07 dicembre 2017

Cinque tramonti


di Aurelio Porfiri

Nella situazione complessa e difficile in cui ci troviamo ad agire oggi, intra ed extra ecclesiam, non può sorprenderci che ci si trovi a convergere più che spesso con pensatori che non si professano cattolici ma il cui pensiero ci offre più di un elemento utile anche per meglio articolare la nostra battaglia all'interno del cattolicesimo. In questi giorni di politically correct sfrenato, quante volte ci è utile ascoltare un Vittorio Sgarbi, un Diego Fusaro, un Vittorio Feltri e molti altri, che con coraggio cercano di scardinare i catenacci del pensiero unico per liberare il nostro pensiero dalle catene della paura.

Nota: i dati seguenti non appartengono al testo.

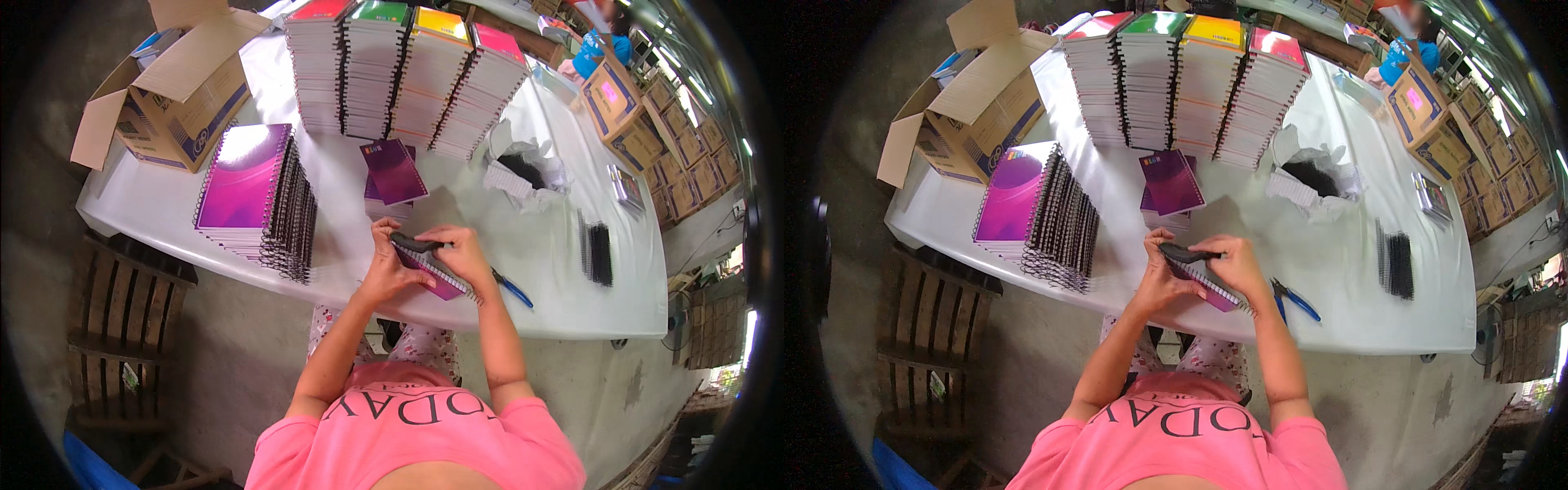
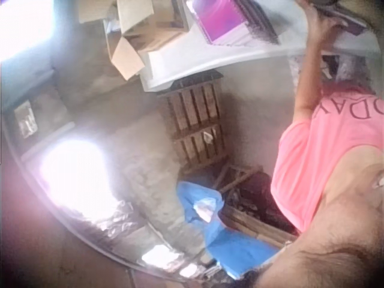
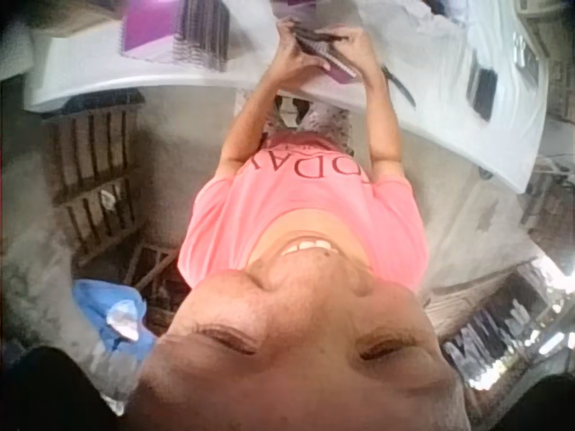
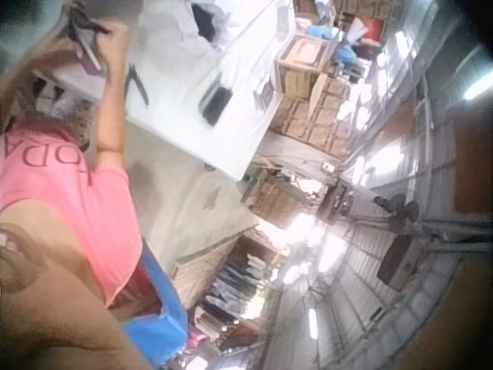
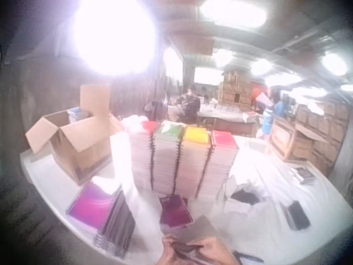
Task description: The person trims the excess spiral binding wire from a series of notebooks using a pair of snips and places each completed notebook onto a stack.
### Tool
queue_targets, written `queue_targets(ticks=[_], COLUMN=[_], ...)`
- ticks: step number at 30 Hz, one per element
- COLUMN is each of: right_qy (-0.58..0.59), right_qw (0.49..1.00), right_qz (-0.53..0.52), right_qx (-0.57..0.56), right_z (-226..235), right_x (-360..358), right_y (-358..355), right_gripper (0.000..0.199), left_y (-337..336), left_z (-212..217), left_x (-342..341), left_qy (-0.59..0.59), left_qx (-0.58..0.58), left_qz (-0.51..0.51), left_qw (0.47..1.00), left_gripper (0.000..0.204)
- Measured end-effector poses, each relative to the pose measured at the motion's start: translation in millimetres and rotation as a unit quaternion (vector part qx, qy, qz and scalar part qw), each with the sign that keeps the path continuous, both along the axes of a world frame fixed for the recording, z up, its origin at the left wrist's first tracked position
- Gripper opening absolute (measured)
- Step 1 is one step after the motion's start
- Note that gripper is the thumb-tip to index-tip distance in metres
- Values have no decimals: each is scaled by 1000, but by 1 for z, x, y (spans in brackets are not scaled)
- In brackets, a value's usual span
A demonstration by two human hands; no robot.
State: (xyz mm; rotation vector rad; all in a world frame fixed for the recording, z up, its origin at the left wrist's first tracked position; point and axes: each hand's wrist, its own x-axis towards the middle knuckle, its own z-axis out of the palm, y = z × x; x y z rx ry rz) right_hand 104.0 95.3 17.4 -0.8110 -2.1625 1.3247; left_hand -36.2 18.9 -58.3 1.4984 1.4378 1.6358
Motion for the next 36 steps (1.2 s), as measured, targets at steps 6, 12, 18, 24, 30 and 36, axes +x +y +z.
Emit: queue_targets(ticks=[6,12,18,24,30,36], right_qy=[-29,-191,-378,-269,-95,-134], right_qw=[998,898,826,862,941,918], right_qz=[-20,-311,-352,-320,-240,-185], right_qx=[58,247,224,287,218,323], right_z=[4,-29,-31,-63,20,51], right_x=[12,122,132,131,68,33], right_y=[-2,29,-72,-94,-112,-119], right_gripper=[41,48,59,50,39,36], left_y=[2,-5,-14,-11,-19,-28], left_z=[-1,1,8,21,11,38], left_x=[2,0,-5,14,13,15], left_qy=[25,-139,-216,-231,-259,-154], left_qx=[20,-71,-39,-44,-26,81], left_qz=[8,-69,-90,56,68,110], left_qw=[999,985,971,970,963,979], left_gripper=[105,69,34,31,26,31])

Uno dei pensatori più importanti in questo senso è senza dubbio il filosofo Marcello Veneziani, attivo anche nel campo giornalistico, ma soprattutto autore di alcuni saggi fondamentali nella elaborazione di una via italiana ad un pensiero che ancora dà importanza alla Tradizione, all'identità, ad un senso della storia che sia al di fuori dalla narrativa che una certa cultura cerca di imporci. Quindi, ogni suo nuovo libro è certamente un avvenimento e lo è certamente anche "Tramonti. Un mondo finisce e un altro non inizia" (2017, Giubilei Regnani), presentato a Roma il 7 Novembre presso il Pio Sodalizio dei Piceni con interventi dell'autore stesso, di Fausto Bertinotti e di Dino Cofrancesco, con la moderazione di Daniele Scalea.
Un libro importante dicevamo, in cui l'autore rileva che "siamo dinnanzi al collasso della modernità e al tramonto di cinque mondi": comunismo, occidente, cristianità, destra e democrazia. Ma, nota l'autore, a fronte di questo sfaldamento non sorge un mondo nuovo. Quindi, diremmo, ci troviamo in questa sorta di "terra di mezzo", gravida di qualcosa a cui non sappiamo dare un nome.
Molto bello il primo capitolo, quello sul comunismo e sulla sua caduta - o per meglio dire trasformazione -, un capitolo assolutamente da leggere non solo per leggere gli scenari politici e sociologici che oggi viviamo, ma anche per capire i cambi paradigmatici in seno alla religione cattolica stessa. Come non pensare anche a un certo cattolicesimo quando Veneziani ci spiega la genesi e lo sviluppo del politically correct? "L'eredità ideologica del comunismo è nel passaggio dal Pc al Pc, ossia dal Partito Comunista al Politically Correct, che è il nuovo PC del nostro tempo, il nuovo canone ideologico e il nuovo codice lessicale a cui attenersi per dividere il mondo tra chi rappresenta la parte giusta e progressiva dell'umanità e chi invece ne rappresenta la parte infame e regressiva". Molto interessante e pregna anche la parte dedicata al cristianesimo, una parte che si estende per ben 62 pagine e in cui l'autore si confronta, con cognizione di causa pur se da osservatore - in un certo qual modo - esterno, con l'eredità di Giovanni Paolo II e di Benedetto XVI (molto intense e sentite, anche originali, le pagine dedicate a quest'ultimo) e certamente affronta anche le problematiche e le sfide che vengono portate dal recente pontificato.
Insomma, un altro libro che offre un contributo di idee interessante da parte del pensatore di Bisceglie; e senz'altro un testo da leggere, anche per cattolici consapevoli (ma poco adulti), con grande attenzione.